Your assignment
Copy each line below as written, but skip the pictures.

Collected data
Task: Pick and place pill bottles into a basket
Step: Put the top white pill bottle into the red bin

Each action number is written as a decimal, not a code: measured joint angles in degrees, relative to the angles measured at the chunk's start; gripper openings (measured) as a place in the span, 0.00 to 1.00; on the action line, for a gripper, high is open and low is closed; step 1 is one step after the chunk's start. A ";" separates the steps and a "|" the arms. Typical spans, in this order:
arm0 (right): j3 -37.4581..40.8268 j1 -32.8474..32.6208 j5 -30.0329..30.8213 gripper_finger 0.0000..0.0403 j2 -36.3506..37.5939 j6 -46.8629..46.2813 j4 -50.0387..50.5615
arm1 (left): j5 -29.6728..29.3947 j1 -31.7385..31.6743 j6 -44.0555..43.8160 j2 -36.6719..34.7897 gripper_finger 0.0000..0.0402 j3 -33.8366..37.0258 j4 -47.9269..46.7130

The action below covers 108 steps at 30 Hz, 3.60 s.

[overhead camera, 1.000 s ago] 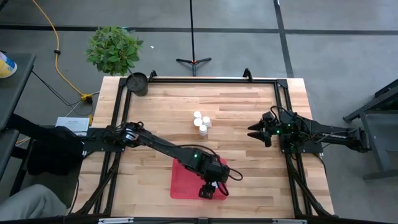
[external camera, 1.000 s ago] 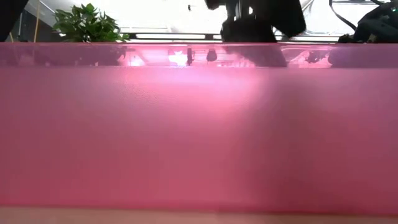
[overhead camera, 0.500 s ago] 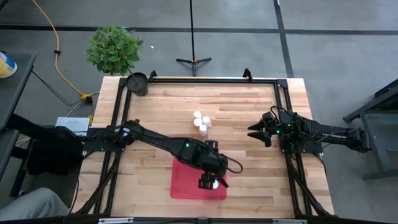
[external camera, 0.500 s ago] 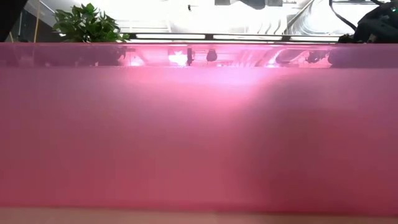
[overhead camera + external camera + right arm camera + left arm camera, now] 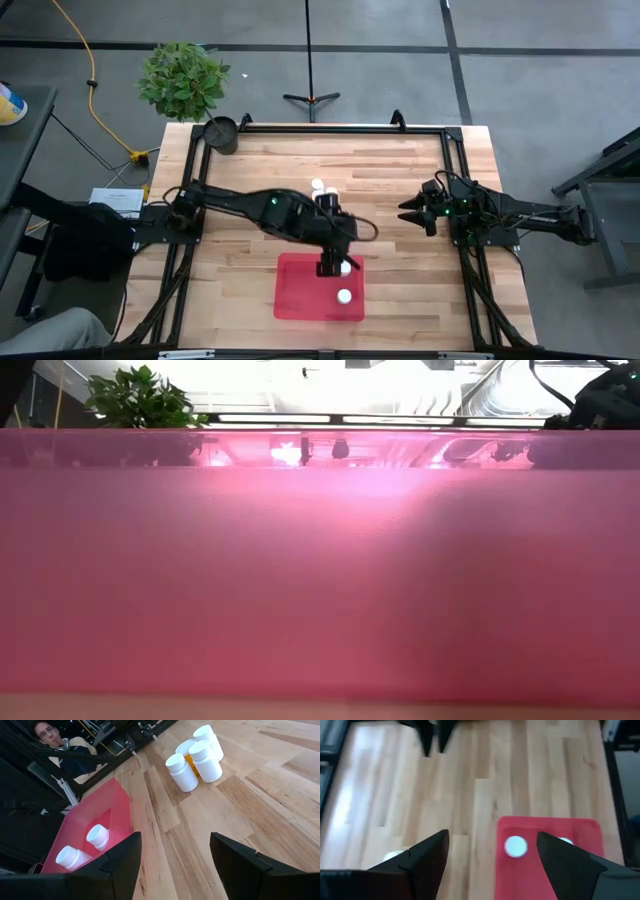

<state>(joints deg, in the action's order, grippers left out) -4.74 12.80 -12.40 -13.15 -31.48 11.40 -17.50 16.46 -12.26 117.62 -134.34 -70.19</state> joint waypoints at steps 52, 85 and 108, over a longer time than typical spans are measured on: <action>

Your response
Task: Pick and place pill bottles into a basket
Step: Put the top white pill bottle into the red bin

Each action number is written as a decimal, not a code: measured joint angles in degrees, relative to the angles measured at the chunk's start; gripper openings (measured) as a place in the span, 0.00 to 1.00; on the action line, for a gripper, high is open and low is closed; step 1 is one step after the chunk's start. A ";" separates the steps and a "|" the arms. Typical spans, in this order:
arm0 (right): j3 -37.4581..40.8268 j1 -32.8474..32.6208 j5 -30.0329..30.8213 gripper_finger 0.0000..0.0403 j2 -36.3506..37.5939 j6 -46.8629..46.2813 j4 -50.0387..50.5615
arm1 (left): j5 -29.6728..29.3947 j1 -31.7385..31.6743 j6 -44.0555..43.8160 j2 -36.6719..34.7897 gripper_finger 0.0000..0.0402 j3 -33.8366..37.0258 j4 -47.9269..46.7130

The action below covers 108 steps at 30 Hz, 3.60 s.

[overhead camera, 1.000 s ago] 
[external camera, 1.000 s ago] 
[overhead camera, 0.500 s ago] 
[external camera, 0.500 s ago] 
[overhead camera + external camera + right arm camera + left arm camera, now] 

<state>(joints deg, in the action's order, grippers left out) -4.74 12.80 -12.40 -13.15 -31.48 11.40 -17.50 16.46 -12.26 117.62 -134.34 -70.19</state> joint waypoints at steps 52, 85 and 108, over a longer time than typical spans are measured on: <action>

No other output belongs to this answer.